Staleness is based on normalized public input, not on noisy micro-changes.
The system is intended to refresh for meaningful changes such as:
- featured work changes
- milestone changes
- era changes
- meaningful activity changes
- materially changed public profile data
It should not refresh just because of tiny download increments or ordering noise.
## Public and Creator API Routes
### Public
- `GET /api/profile/{username}/ai-biography`
### Creator-facing
- `GET /api/creator/profile/ai-biography`
- `POST /api/creator/profile/ai-biography/generate`
- `POST /api/creator/profile/ai-biography/regenerate`
- `PATCH /api/creator/profile/ai-biography`
- `POST /api/creator/profile/ai-biography/hide`
- `POST /api/creator/profile/ai-biography/show`
### Admin cPad
- `GET /cp/ai-biography`
- `POST /cp/ai-biography/users/{user}/rebuild`
- `POST /cp/ai-biography/records/{biography}/approve`
- `POST /cp/ai-biography/records/{biography}/flag`
- `POST /cp/ai-biography/records/{biography}/hide`
- `POST /cp/ai-biography/records/{biography}/show`
## What the Public API Returns
The public endpoint returns stored biography data only.
If there is no visible biography, it returns null data.

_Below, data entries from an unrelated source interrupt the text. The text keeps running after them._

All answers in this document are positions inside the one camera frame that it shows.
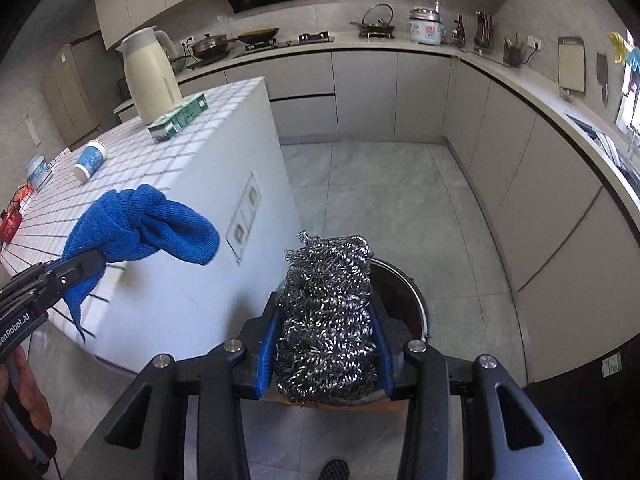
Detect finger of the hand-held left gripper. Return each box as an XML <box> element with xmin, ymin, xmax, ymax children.
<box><xmin>0</xmin><ymin>249</ymin><xmax>108</xmax><ymax>317</ymax></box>

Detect grey cutting board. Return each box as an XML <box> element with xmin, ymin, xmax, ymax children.
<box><xmin>557</xmin><ymin>36</ymin><xmax>587</xmax><ymax>93</ymax></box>

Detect steel pot with lid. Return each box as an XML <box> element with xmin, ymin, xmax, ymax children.
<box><xmin>190</xmin><ymin>34</ymin><xmax>236</xmax><ymax>60</ymax></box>

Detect steel utensil holder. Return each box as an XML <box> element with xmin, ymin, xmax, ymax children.
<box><xmin>474</xmin><ymin>10</ymin><xmax>496</xmax><ymax>53</ymax></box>

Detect white rice cooker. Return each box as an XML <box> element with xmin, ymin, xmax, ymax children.
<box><xmin>409</xmin><ymin>7</ymin><xmax>445</xmax><ymax>45</ymax></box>

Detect steel wool scrubber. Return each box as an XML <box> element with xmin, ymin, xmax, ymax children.
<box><xmin>274</xmin><ymin>230</ymin><xmax>382</xmax><ymax>403</ymax></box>

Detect dark chopstick holder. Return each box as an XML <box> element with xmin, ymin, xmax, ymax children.
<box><xmin>502</xmin><ymin>34</ymin><xmax>523</xmax><ymax>67</ymax></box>

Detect white jar blue label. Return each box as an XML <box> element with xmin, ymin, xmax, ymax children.
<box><xmin>25</xmin><ymin>154</ymin><xmax>53</xmax><ymax>191</ymax></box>

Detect person's left hand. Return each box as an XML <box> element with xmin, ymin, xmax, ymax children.
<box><xmin>0</xmin><ymin>347</ymin><xmax>53</xmax><ymax>433</ymax></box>

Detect kitchen sink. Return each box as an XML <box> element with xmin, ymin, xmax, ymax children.
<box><xmin>567</xmin><ymin>112</ymin><xmax>640</xmax><ymax>186</ymax></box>

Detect kitchen counter cabinets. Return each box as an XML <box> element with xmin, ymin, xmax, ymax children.
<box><xmin>177</xmin><ymin>30</ymin><xmax>640</xmax><ymax>386</ymax></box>

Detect gas stove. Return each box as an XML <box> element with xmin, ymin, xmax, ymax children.
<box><xmin>242</xmin><ymin>32</ymin><xmax>335</xmax><ymax>56</ymax></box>

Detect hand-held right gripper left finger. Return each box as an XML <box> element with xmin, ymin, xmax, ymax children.
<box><xmin>77</xmin><ymin>305</ymin><xmax>281</xmax><ymax>480</ymax></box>

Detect yellow rubber glove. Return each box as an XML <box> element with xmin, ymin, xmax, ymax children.
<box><xmin>607</xmin><ymin>31</ymin><xmax>632</xmax><ymax>63</ymax></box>

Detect kitchen cleaver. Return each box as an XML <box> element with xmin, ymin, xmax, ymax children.
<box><xmin>596</xmin><ymin>52</ymin><xmax>610</xmax><ymax>106</ymax></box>

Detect green tissue pack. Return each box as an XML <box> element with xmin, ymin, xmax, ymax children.
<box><xmin>147</xmin><ymin>94</ymin><xmax>208</xmax><ymax>143</ymax></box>

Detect white tiled kitchen island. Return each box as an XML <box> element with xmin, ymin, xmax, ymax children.
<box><xmin>0</xmin><ymin>76</ymin><xmax>301</xmax><ymax>376</ymax></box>

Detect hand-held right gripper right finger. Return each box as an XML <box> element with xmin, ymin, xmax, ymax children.
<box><xmin>369</xmin><ymin>305</ymin><xmax>583</xmax><ymax>480</ymax></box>

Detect cream thermos jug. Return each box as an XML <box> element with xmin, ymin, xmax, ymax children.
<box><xmin>116</xmin><ymin>27</ymin><xmax>183</xmax><ymax>126</ymax></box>

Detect black wok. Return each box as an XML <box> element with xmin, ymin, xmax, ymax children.
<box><xmin>235</xmin><ymin>27</ymin><xmax>281</xmax><ymax>45</ymax></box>

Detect steel pan with glass lid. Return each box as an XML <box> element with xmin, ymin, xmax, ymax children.
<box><xmin>350</xmin><ymin>4</ymin><xmax>397</xmax><ymax>38</ymax></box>

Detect black built-in appliance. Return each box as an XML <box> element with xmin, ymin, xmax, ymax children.
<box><xmin>522</xmin><ymin>330</ymin><xmax>640</xmax><ymax>480</ymax></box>

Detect red snack packet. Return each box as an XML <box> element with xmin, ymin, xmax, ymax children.
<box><xmin>0</xmin><ymin>210</ymin><xmax>23</xmax><ymax>241</ymax></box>

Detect beige tall cabinet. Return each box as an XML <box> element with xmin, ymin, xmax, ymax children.
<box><xmin>42</xmin><ymin>42</ymin><xmax>103</xmax><ymax>148</ymax></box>

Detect blue white paper cup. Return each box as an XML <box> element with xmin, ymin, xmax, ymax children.
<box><xmin>73</xmin><ymin>141</ymin><xmax>108</xmax><ymax>183</ymax></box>

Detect black mesh shoe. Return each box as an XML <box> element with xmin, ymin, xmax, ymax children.
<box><xmin>317</xmin><ymin>457</ymin><xmax>351</xmax><ymax>480</ymax></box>

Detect blue knit cloth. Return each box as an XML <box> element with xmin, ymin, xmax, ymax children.
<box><xmin>62</xmin><ymin>184</ymin><xmax>221</xmax><ymax>343</ymax></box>

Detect island socket panel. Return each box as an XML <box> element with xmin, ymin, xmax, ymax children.
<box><xmin>226</xmin><ymin>172</ymin><xmax>263</xmax><ymax>263</ymax></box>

Typical public payload shape:
```json
{
"data": {
"text": "...",
"is_visible": true,
"is_user_edited": false,
"generated_at": "2026-04-14T20:00:00Z",
"status": "generated"
}
}
```
## What the Creator Status API Returns
The creator-facing status endpoint returns more metadata than the public API.
It can include:
- has biography
- hidden state
- user-edited state
- needs-review state
- prompt version
- input quality tier
- generation reason
- generated time
- last attempt time
- last error code
- last error reason
## Practical Example
A typical successful flow looks like this:
1. creator has enough public signal
2. system classifies the profile as `rich`
3. prompt version `v1.1` is used
4. provider generates a biography
5. validator accepts the text
6. result is stored as `generated`
7. public profile can now show it
A sparse creator may instead:
1. fail the minimum threshold check
2. get suppressed with `suppressed_low_signal`
3. not receive a generated biography until more public signal exists
## Summary
AI Biography is a constrained, public-data-only generation pipeline with:
- versioned prompts
- stricter validation
- one controlled retry
- sparse-profile suppression
- safe user-edited protection
- admin inspection and validation tools
- clear public and creator-facing visibility rules
The main goal is not more AI. The goal is more trustworthy profile text.